EXERCISE GOAL:
Reproduce each line of the entries that carries "requests".

RECORDS FOR THIS EXERCISE:
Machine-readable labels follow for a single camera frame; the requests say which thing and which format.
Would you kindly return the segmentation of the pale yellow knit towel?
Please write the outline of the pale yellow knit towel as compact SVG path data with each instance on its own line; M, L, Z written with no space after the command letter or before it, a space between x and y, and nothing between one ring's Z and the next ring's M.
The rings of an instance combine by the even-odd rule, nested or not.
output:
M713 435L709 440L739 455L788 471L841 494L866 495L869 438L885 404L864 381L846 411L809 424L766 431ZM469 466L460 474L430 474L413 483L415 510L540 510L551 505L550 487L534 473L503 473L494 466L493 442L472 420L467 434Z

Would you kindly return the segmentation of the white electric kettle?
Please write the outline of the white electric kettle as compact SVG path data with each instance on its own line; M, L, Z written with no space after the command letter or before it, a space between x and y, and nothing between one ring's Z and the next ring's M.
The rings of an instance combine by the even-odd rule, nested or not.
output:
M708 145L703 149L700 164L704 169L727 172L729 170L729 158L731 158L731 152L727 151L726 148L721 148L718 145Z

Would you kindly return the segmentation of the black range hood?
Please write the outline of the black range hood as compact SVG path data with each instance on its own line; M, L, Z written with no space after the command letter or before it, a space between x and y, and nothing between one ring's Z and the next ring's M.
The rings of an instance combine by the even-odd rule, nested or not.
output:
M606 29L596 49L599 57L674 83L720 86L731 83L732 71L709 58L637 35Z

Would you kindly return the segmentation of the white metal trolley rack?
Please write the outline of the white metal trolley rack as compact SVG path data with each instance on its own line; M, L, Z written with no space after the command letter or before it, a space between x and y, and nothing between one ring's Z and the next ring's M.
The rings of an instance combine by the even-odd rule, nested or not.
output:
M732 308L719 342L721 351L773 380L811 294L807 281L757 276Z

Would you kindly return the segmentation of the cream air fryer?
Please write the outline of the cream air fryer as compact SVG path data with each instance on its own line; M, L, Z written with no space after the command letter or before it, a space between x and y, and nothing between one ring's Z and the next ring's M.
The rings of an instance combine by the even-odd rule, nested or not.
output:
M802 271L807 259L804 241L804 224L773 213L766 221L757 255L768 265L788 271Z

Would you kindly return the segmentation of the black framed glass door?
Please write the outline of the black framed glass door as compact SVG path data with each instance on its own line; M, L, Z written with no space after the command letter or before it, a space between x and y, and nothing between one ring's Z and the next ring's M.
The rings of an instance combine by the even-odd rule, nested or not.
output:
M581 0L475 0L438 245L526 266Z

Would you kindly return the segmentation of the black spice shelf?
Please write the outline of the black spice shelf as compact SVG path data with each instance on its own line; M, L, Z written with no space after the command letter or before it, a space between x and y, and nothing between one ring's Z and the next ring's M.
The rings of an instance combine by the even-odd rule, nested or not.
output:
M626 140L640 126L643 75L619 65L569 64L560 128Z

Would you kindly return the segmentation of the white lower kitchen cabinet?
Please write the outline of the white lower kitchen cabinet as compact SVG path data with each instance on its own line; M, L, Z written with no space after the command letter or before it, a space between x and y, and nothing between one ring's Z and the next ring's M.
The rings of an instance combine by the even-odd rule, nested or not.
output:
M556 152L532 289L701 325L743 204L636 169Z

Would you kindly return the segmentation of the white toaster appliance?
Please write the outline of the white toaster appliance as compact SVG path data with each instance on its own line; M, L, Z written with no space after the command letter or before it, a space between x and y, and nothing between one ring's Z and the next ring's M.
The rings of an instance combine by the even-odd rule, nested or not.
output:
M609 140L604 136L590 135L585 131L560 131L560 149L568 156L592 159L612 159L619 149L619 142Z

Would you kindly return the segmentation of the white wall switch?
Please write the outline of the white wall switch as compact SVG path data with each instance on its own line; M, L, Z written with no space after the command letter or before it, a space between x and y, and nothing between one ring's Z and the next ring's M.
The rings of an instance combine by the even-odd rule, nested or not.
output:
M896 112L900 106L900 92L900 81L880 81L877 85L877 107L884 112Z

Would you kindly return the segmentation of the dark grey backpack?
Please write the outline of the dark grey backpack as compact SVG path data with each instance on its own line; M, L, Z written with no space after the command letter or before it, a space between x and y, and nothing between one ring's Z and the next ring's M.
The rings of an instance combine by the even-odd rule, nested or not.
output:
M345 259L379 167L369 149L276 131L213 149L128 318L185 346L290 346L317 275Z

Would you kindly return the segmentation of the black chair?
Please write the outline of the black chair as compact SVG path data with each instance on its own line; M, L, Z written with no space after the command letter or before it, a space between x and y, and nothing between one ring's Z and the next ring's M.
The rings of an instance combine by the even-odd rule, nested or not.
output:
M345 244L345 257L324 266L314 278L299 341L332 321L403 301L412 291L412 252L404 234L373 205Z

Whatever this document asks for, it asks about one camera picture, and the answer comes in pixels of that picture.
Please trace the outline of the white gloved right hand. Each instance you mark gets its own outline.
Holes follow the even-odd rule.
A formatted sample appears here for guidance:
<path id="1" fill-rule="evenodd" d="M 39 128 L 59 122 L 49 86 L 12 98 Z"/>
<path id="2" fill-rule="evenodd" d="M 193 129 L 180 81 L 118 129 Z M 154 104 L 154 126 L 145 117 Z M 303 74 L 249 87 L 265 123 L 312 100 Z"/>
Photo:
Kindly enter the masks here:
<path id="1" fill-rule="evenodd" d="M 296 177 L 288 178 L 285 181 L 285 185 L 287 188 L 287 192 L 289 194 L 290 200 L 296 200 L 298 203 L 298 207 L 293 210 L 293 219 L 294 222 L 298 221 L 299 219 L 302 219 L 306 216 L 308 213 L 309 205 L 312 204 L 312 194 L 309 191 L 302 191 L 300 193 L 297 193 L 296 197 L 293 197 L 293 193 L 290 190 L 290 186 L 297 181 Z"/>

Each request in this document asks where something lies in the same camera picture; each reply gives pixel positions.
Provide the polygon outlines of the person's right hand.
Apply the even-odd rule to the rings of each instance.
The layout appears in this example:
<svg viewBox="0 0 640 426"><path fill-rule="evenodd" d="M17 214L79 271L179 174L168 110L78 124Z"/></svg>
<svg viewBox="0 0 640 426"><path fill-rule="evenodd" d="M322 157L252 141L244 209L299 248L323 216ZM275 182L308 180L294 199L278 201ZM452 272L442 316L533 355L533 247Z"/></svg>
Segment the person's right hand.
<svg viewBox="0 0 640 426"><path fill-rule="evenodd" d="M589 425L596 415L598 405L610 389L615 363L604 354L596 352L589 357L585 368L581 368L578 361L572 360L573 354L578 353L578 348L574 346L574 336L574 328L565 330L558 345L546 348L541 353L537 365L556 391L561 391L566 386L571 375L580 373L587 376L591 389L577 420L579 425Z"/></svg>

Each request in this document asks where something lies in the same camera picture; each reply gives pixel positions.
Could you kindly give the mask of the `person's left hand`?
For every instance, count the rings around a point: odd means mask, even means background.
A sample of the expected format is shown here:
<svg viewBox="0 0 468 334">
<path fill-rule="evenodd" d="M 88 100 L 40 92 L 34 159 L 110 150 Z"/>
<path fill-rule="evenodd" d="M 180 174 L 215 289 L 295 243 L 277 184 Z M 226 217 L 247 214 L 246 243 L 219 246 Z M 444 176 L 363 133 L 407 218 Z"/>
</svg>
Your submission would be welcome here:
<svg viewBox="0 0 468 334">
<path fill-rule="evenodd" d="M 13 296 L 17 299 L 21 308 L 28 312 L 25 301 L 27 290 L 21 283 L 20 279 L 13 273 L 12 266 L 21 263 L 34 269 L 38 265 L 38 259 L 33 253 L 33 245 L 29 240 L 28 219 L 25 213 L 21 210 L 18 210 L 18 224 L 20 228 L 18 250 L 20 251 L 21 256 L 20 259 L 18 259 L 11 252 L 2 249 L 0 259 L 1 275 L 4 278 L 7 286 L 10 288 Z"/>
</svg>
--
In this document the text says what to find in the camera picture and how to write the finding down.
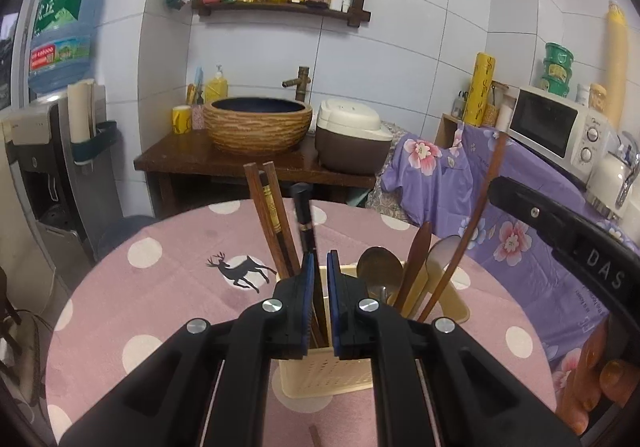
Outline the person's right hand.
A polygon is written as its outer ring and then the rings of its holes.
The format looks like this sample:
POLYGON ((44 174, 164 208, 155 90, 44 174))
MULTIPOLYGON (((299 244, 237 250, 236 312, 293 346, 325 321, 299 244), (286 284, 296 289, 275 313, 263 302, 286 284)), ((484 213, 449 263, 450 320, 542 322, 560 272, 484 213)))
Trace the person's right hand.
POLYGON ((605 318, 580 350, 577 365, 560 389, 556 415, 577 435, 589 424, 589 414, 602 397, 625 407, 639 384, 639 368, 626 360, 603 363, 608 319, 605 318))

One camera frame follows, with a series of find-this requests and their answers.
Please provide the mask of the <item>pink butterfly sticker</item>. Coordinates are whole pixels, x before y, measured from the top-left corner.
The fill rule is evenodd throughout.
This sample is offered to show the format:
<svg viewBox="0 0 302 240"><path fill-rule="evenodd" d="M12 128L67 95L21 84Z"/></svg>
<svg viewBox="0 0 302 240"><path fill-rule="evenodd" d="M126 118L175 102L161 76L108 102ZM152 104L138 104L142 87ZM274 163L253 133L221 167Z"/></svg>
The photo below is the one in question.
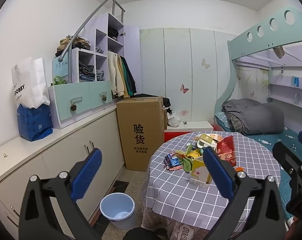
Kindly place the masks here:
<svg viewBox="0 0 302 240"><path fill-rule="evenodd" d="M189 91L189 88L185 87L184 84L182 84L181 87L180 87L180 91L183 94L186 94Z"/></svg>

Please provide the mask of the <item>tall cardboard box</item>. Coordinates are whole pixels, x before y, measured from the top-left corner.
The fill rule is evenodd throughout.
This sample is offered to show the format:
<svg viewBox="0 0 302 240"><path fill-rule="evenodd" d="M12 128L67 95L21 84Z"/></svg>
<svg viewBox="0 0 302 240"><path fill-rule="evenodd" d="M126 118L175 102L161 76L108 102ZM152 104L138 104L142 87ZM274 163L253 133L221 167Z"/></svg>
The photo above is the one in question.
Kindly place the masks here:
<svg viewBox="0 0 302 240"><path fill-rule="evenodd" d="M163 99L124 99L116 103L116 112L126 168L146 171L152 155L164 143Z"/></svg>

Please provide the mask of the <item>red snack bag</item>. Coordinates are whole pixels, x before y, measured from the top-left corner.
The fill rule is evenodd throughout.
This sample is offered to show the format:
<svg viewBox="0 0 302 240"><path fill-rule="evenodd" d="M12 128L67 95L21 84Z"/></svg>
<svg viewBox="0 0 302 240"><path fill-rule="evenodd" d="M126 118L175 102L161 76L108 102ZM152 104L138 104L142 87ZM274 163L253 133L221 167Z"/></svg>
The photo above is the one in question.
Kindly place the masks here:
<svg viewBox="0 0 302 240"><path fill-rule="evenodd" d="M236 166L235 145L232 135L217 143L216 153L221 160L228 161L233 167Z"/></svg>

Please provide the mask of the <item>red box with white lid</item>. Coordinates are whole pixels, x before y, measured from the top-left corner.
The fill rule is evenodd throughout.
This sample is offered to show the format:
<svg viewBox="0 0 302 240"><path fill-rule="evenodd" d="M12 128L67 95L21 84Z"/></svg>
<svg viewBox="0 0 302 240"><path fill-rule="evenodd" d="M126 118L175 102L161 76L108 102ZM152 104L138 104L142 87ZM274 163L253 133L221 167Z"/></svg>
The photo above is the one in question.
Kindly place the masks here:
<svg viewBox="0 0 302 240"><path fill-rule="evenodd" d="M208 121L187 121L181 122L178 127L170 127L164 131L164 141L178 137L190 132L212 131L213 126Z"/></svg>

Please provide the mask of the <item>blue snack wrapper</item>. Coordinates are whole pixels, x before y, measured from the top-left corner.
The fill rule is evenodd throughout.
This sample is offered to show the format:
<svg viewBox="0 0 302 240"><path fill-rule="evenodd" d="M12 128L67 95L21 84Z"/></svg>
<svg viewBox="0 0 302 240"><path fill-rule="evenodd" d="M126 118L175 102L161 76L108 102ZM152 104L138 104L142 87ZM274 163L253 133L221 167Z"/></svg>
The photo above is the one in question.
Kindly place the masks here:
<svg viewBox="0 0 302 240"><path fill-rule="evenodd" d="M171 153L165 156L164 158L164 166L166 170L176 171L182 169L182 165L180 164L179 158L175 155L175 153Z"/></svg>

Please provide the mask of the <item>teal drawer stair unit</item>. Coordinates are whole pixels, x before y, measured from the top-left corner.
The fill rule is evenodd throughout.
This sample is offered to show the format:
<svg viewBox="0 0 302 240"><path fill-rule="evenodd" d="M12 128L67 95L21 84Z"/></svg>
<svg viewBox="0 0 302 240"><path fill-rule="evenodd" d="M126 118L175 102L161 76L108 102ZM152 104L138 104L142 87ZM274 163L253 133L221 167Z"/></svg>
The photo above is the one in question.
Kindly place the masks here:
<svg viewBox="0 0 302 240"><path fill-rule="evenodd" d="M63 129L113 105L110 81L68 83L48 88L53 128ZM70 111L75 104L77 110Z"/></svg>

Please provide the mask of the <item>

TASK RESULT:
Machine-readable labels follow for a single camera frame; the requests say which thing and which format.
One camera frame follows, with a series of find-this requests and their answers.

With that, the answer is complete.